Egypt says central bank governor resigns amid economic woes
Egypt's central bank governor resigned Wednesday as the country struggles to address its economic woes.
President Abdel Fattah el-Sissi accepted the resignation of Tarek Amer and named him a presidential adviser, the Egyptian leader' office said in a statement.
The brief statement offered no reasons for Amer's resignation. He had been appointed as governor of the central bank in November 2015.
No replacement was immediately named.
Amer has been criticized over handling the country's financial challenges which have seen the local currency slide against the U.S. dollar in recent months.
The pound has lost much of its value. The U.S. currency has been traded at over 19.20 pounds in Egypt's banks, up from average of 15.6 pounds for $1 before the central bank's decision to devalue the pound in March.
Inflation also increased in recent months partly because of the repercussions of Russia's war in Ukraine.

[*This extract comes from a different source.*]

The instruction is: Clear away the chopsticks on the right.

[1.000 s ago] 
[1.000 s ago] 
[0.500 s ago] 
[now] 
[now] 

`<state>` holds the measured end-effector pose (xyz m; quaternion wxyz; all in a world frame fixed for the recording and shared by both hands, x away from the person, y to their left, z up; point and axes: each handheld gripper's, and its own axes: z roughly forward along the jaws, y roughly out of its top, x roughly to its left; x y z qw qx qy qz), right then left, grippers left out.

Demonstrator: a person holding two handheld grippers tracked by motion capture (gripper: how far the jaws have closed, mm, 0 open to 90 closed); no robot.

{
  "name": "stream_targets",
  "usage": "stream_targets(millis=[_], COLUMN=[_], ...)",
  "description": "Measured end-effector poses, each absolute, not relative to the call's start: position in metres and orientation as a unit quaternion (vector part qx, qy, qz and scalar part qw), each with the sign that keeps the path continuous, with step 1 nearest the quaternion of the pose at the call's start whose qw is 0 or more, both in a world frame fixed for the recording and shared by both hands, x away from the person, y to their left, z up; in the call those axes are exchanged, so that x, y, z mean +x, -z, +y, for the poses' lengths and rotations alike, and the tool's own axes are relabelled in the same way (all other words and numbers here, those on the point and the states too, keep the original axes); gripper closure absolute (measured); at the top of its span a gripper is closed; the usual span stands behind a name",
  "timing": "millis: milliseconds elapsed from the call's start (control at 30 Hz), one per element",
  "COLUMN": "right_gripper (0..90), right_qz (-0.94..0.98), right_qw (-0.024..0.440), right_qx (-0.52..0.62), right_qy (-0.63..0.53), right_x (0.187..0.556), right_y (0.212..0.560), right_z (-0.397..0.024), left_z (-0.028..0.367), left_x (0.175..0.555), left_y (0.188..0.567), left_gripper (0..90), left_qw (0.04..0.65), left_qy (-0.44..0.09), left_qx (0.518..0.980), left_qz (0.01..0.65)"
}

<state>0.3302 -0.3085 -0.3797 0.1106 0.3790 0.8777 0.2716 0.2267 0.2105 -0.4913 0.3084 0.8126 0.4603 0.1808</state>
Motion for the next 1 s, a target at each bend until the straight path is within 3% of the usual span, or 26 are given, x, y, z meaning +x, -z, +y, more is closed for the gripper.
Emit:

Egypt is the world's largest wheat importer, and most of its imports come from Russia and Ukraine.
The annual inflation in Egypt reached 14.6% in July, increasing the burdens on consumers especially lower-income households and particularly for everyday necessities.
Amer's resignation came as the government in talks with the International Monetary Fund for a new loan to support its reform program and to help address challenges caused by the war in Europe.